• Work task: Could you restate word for word every line of the records below, from the first one to the one holding "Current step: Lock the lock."?

Dataset items
━━━━

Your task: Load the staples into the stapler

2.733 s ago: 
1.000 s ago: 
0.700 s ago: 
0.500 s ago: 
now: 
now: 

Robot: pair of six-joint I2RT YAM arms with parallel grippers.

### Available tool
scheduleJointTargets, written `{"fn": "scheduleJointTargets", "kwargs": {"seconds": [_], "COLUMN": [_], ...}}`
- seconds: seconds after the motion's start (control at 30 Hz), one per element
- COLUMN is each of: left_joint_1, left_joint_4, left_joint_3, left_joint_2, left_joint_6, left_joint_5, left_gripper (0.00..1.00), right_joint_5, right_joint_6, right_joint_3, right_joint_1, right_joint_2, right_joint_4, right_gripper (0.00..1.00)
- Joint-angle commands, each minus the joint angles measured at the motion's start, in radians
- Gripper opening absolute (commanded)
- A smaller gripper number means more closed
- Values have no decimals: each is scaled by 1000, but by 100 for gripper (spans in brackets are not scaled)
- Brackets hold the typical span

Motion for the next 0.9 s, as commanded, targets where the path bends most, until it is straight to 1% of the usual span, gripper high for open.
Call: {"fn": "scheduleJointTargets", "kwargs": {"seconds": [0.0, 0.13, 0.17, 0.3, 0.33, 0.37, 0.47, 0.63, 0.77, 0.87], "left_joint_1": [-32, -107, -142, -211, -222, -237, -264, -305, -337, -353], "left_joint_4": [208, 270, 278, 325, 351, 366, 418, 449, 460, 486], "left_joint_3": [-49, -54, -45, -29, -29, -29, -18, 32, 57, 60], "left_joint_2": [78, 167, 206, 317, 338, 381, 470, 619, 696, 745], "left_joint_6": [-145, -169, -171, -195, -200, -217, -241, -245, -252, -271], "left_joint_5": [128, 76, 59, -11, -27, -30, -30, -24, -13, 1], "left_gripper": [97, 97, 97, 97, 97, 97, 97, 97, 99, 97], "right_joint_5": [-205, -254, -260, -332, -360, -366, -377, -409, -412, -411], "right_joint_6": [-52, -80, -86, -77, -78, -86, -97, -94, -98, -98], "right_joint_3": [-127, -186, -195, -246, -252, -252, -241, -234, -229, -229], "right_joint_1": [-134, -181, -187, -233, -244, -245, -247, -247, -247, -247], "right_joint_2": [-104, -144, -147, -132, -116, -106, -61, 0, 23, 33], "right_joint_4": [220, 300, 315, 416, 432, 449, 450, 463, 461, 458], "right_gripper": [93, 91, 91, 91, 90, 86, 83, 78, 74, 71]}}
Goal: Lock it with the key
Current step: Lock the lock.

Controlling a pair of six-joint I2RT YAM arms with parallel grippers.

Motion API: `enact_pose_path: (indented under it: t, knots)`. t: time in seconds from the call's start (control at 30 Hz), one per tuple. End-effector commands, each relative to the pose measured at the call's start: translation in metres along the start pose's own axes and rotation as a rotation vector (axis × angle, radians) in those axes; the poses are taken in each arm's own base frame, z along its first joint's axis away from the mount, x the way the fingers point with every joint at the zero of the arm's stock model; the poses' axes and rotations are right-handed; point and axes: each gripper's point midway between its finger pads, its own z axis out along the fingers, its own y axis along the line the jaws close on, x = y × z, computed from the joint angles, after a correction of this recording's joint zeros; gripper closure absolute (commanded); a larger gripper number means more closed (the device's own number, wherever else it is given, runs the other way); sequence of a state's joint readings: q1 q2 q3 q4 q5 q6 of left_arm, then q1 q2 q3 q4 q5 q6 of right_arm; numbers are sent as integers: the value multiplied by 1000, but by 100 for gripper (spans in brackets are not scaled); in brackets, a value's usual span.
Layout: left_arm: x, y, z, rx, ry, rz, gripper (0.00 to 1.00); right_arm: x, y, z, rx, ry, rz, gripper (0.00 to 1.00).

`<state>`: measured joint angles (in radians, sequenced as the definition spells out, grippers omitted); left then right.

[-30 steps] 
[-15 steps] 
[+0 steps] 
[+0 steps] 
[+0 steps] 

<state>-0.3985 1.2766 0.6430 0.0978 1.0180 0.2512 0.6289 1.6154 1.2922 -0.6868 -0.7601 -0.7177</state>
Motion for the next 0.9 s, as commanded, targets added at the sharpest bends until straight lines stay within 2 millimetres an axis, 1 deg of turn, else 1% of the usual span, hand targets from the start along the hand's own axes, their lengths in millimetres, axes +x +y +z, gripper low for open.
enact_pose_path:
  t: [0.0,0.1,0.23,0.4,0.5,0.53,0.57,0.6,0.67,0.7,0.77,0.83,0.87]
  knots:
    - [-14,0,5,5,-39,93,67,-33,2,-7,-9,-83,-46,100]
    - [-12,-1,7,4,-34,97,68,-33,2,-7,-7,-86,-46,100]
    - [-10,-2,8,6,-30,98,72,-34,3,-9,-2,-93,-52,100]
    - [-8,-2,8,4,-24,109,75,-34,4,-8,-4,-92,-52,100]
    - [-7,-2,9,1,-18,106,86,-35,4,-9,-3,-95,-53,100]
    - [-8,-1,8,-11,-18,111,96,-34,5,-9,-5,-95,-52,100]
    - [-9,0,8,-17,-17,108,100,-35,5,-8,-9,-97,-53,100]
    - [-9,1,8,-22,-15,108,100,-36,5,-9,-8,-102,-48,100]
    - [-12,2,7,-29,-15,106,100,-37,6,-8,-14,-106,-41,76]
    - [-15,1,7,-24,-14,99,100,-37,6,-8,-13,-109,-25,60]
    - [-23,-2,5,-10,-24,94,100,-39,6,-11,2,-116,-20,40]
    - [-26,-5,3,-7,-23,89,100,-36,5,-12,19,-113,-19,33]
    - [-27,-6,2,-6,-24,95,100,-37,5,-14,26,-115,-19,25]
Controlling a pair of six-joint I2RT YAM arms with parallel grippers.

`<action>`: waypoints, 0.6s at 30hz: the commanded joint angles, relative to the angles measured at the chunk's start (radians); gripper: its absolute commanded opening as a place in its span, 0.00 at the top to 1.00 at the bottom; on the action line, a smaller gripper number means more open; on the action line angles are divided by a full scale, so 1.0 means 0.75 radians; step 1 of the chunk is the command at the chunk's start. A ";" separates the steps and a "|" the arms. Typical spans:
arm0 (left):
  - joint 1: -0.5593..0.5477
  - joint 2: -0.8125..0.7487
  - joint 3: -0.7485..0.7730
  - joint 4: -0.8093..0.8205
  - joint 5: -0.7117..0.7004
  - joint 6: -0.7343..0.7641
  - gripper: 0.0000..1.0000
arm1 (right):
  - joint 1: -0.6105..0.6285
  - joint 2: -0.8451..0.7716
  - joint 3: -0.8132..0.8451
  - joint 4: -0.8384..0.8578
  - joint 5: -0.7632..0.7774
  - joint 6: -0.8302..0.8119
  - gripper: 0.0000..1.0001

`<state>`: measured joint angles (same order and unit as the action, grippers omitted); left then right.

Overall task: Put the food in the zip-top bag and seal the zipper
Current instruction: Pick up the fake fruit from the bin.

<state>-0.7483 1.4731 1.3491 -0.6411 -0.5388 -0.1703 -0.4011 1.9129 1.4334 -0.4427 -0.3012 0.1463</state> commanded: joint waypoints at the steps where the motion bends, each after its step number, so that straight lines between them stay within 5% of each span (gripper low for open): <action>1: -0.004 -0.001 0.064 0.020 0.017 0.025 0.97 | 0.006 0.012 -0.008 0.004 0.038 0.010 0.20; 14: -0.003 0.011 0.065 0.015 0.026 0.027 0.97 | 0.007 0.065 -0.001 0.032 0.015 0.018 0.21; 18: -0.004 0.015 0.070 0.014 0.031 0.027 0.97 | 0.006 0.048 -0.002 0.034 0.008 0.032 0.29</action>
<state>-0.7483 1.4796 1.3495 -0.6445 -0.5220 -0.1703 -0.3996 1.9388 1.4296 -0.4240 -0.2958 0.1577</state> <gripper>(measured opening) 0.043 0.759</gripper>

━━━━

• Your solution:
Your task: Load the staples into the stapler

2.733 s ago: 
1.000 s ago: 
0.700 s ago: 
0.500 s ago: 
now: 
now: 

Robot: pair of six-joint I2RT YAM arms with parallel grippers.

### Available tool
scheduleJointTargets, written `{"fn": "scheduleJointTargets", "kwargs": {"seconds": [_], "COLUMN": [_], ...}}`
- seconds: seconds after the motion's start (control at 30 Hz), one per element
- COLUMN is each of: left_joint_1, left_joint_4, left_joint_3, left_joint_2, left_joint_6, left_joint_5, left_gripper (0.00..1.00), right_joint_5, right_joint_6, right_joint_3, right_joint_1, right_joint_2, right_joint_4, right_gripper (0.00..1.00)
- Joint-angle commands, each minus the joint angles measured at the motion's start, in radians
- Gripper opening absolute (commanded)
- A smaller gripper number means more closed
- Values have no decimals: each is scaled by 1000, but by 100 for gripper (spans in brackets are not scaled)
- Brackets hold the typical span

Motion for the next 0.9 s, as commanded, targets where the path bends most, until it is straight to 1% of the usual span, gripper high for open.
Call: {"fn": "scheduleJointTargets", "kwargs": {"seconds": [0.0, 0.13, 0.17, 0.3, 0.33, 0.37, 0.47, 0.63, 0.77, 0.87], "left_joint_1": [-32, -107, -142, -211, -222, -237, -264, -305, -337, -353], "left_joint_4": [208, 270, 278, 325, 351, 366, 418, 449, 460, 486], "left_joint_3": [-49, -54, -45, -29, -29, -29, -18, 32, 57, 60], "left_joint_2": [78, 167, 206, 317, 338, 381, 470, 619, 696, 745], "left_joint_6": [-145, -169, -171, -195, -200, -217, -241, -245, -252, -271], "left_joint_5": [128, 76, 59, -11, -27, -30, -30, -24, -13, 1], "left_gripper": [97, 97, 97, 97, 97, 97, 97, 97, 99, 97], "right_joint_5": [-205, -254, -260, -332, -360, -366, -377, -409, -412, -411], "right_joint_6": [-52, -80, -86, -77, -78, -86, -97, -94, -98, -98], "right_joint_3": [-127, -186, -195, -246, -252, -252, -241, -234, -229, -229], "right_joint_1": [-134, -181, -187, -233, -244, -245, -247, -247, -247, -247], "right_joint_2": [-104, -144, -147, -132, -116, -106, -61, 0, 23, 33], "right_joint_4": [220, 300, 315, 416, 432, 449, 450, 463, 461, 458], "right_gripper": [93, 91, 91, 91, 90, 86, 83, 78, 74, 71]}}
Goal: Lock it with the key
Current step: Lock the lock.

There is nothing else to this exercise.